▶ [WORK TASK] Out of the material that follows, write out exactly the lines from the line with "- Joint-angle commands" to the line with "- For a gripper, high", both ends included, and no others.

▶ [RECORDS FOR PROCESSING]
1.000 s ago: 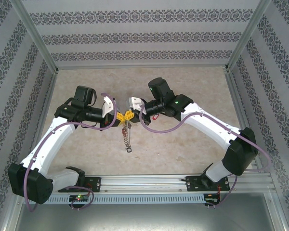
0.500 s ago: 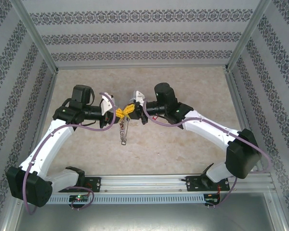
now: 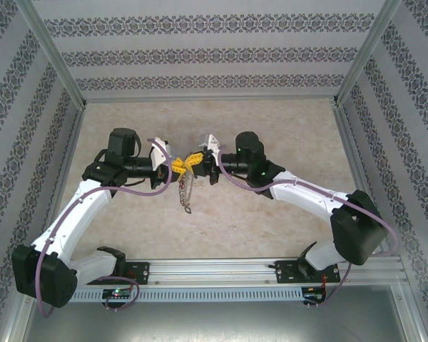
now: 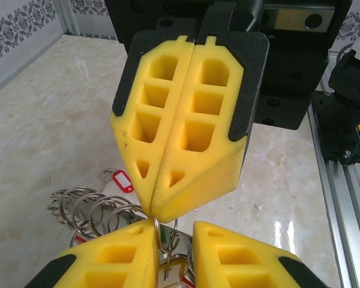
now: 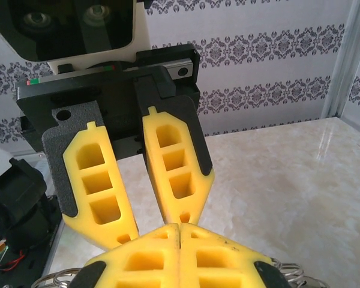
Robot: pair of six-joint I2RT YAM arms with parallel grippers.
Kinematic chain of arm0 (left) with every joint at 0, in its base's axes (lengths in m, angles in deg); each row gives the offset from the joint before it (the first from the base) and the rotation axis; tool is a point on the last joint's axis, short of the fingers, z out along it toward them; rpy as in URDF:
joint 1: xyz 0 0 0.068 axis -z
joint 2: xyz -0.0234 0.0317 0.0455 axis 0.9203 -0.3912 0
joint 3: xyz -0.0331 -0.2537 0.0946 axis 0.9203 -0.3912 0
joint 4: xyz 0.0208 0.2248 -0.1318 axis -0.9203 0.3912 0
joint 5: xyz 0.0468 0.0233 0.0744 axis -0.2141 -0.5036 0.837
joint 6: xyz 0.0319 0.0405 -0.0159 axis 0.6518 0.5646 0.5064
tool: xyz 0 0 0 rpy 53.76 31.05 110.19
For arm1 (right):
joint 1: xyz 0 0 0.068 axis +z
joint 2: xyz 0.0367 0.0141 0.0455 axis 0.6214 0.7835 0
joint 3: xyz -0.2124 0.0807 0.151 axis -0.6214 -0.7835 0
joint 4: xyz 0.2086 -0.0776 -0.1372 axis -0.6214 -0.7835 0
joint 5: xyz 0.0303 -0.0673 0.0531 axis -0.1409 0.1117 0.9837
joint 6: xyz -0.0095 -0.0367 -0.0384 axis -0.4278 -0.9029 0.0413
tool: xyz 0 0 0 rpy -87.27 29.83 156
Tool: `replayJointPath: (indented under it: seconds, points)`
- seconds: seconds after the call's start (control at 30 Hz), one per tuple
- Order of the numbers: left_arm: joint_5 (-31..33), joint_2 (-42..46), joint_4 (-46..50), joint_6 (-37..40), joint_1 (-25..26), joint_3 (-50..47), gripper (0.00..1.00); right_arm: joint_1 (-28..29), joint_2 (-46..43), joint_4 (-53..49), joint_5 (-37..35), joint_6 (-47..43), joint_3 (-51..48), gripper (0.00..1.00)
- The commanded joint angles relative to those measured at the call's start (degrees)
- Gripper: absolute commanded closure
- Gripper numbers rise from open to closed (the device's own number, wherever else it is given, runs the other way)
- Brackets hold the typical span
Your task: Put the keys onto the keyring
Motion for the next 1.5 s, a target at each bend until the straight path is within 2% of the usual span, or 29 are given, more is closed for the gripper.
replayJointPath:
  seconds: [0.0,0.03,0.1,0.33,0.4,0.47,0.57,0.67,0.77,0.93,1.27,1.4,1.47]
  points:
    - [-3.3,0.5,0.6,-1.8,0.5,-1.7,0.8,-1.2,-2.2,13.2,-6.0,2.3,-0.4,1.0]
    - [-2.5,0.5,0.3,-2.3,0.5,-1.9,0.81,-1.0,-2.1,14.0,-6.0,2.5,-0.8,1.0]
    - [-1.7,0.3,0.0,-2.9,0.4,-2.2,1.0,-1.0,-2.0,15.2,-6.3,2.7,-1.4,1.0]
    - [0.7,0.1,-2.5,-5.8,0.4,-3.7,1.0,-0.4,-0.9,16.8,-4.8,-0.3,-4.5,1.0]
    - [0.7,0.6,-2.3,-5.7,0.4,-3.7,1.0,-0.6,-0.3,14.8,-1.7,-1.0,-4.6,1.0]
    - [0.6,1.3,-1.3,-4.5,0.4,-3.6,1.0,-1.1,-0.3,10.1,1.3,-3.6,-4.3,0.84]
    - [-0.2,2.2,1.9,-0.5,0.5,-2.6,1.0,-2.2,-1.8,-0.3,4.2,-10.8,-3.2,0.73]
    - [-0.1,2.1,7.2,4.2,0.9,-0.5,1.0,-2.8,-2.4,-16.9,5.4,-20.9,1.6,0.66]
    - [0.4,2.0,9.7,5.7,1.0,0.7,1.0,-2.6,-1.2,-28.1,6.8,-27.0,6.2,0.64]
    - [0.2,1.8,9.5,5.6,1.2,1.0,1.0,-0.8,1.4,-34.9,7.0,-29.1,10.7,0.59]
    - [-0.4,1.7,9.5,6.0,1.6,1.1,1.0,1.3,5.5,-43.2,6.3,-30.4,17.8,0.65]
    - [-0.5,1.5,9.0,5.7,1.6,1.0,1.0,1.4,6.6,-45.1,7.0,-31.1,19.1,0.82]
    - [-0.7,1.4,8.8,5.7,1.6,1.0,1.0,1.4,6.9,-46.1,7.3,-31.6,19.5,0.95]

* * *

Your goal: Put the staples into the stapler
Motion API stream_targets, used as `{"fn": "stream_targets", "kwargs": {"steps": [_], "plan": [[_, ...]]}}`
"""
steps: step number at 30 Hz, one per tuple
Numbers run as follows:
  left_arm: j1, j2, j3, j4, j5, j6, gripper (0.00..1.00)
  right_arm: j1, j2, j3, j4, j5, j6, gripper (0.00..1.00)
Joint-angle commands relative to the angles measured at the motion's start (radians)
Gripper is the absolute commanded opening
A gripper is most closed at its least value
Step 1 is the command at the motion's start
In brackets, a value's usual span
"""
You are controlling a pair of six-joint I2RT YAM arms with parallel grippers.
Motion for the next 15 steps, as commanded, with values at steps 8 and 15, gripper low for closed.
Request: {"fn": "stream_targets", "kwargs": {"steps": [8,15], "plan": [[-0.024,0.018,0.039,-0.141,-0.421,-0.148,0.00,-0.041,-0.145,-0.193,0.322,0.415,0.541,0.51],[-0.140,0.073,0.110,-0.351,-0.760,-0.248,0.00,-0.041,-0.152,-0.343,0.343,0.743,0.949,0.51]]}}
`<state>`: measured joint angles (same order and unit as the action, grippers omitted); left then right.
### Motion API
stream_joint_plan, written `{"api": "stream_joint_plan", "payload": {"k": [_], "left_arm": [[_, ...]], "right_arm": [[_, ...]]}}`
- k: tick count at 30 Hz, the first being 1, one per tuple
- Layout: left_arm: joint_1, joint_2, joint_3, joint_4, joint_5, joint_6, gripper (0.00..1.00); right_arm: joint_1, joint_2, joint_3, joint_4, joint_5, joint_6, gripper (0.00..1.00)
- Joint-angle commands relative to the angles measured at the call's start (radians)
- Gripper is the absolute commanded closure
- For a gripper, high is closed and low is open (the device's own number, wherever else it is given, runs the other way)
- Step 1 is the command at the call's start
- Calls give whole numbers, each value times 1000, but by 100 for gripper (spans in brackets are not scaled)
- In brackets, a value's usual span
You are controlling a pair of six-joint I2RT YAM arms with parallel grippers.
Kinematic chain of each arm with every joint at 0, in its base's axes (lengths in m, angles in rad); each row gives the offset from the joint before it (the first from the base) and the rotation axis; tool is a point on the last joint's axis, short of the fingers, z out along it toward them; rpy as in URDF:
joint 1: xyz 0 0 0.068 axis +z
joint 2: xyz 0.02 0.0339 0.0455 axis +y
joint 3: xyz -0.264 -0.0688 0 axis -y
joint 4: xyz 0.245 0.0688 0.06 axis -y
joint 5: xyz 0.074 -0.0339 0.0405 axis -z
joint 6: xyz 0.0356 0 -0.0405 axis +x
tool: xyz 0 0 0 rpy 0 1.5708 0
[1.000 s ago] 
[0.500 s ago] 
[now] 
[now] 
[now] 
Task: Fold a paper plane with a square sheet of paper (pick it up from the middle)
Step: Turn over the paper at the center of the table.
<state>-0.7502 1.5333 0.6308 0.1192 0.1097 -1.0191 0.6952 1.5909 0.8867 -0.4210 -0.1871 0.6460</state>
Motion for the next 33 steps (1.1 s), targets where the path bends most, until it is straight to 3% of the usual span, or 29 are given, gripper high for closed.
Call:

▶ [WORKED SOLUTION]
- Joint-angle commands relative to the angles measured at the call's start (radians)
- Gripper is the absolute commanded closure
- For a gripper, high is closed and low is open (the device's own number, wherever else it is given, runs the other way)

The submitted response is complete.